Recently, a data science class project made it to the front-page of Hacker News. Its title, “Using Spotify data to predict what songs will be hits”, was tantalizing — unfortunately (and unsurprisingly), it was misleading. However, it gave me the chance to share some ideas I’ve taken from the literature on predicting success, which I’ll polish up as a neat blog post.

Sidenote: this was a nice project, I think the students are talented, and it’s not entirely clear whether actually they made the error I discuss here. The purpose of this post is not to disparage this class project.

Their project uses machine learning to predict whether songs will become hits. Their fatal flaw is simple: they use popularity to predict success. In their write-up (posted on arXiv), they describe the 27 features that were included in their dataset. Most of these are the features you’d expect, like the track title, duration, and “acoustic analysis” features such as “instrumentalness”, “energy”, “danceability”, and so on. However, even before we get far down the list, we see one baffling feature:

popularity: a value between 0 and 100, with 100 being the most popular. Popularity is calculated by Spotify, and is based, “in the most part, on the total number of plays the track has had and how recent those plays are.”

They go on to describe other features derived from Billboard chart data, such as the number of weeks spent on the chart, and so on.

With the inclusion of these features, the research question boils down to: “can the popularity of songs be used to predict the success of songs?” This circularity makes prediction tasks like this one seem easy (~90% test accuracy was achieved in the project). However, the inclusion of inappropriate features is just a particularly egregious example out of a broad class of errors that may overinflate the “test set” predictive performance to how it would perform in the real-world (other errors include overfitting, insufficient cross-validation, or p-hacking).

Predicting success

More broadly, how do we predict the success of cultural objects? Many people believe that if something is high-quality, others will agree and recognize it as such, and it will naturally become successful. Others believe that success is a lot of luck: oftentimes low-quality things will find success while high-quality things are overlooked, for no better reason than not being in the “right place at the right time”. (As a sidenote, individual beliefs on quality vs. luck seem to underlie deeply held beliefs about society and fairness, but I’ll save that for later.)

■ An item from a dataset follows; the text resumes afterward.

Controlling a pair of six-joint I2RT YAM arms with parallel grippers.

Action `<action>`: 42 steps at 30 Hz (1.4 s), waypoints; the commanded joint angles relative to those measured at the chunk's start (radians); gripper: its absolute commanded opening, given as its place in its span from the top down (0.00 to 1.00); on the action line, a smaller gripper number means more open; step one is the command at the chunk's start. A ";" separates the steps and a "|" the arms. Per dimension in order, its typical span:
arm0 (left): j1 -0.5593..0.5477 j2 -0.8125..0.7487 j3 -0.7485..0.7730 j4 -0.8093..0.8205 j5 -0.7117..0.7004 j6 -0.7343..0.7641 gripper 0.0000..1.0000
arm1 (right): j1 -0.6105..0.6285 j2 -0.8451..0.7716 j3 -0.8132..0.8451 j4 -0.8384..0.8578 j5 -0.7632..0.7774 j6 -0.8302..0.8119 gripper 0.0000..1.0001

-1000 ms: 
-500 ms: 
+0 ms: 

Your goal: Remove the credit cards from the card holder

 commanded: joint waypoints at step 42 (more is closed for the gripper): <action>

So is success due to quality, or is it luck? In one influential study called MusicLab, Salganik, Dodds, and Watts (2006)1 showed that luck might have a bigger impact than we expect. They got people to measure the “quality” of a set of 48 songs, and then ran multiple experiments, allowing people to listen to and download these songs. They found that when people saw how many times a song was downloaded by other people, the link between the quality of the song and its success became very muddy. This study reveals that quality is far from the only factor at play when it comes to measuring the success of songs, and “social influence” plays a significant role (in this study, via the counts of how many other people downloaded the songs).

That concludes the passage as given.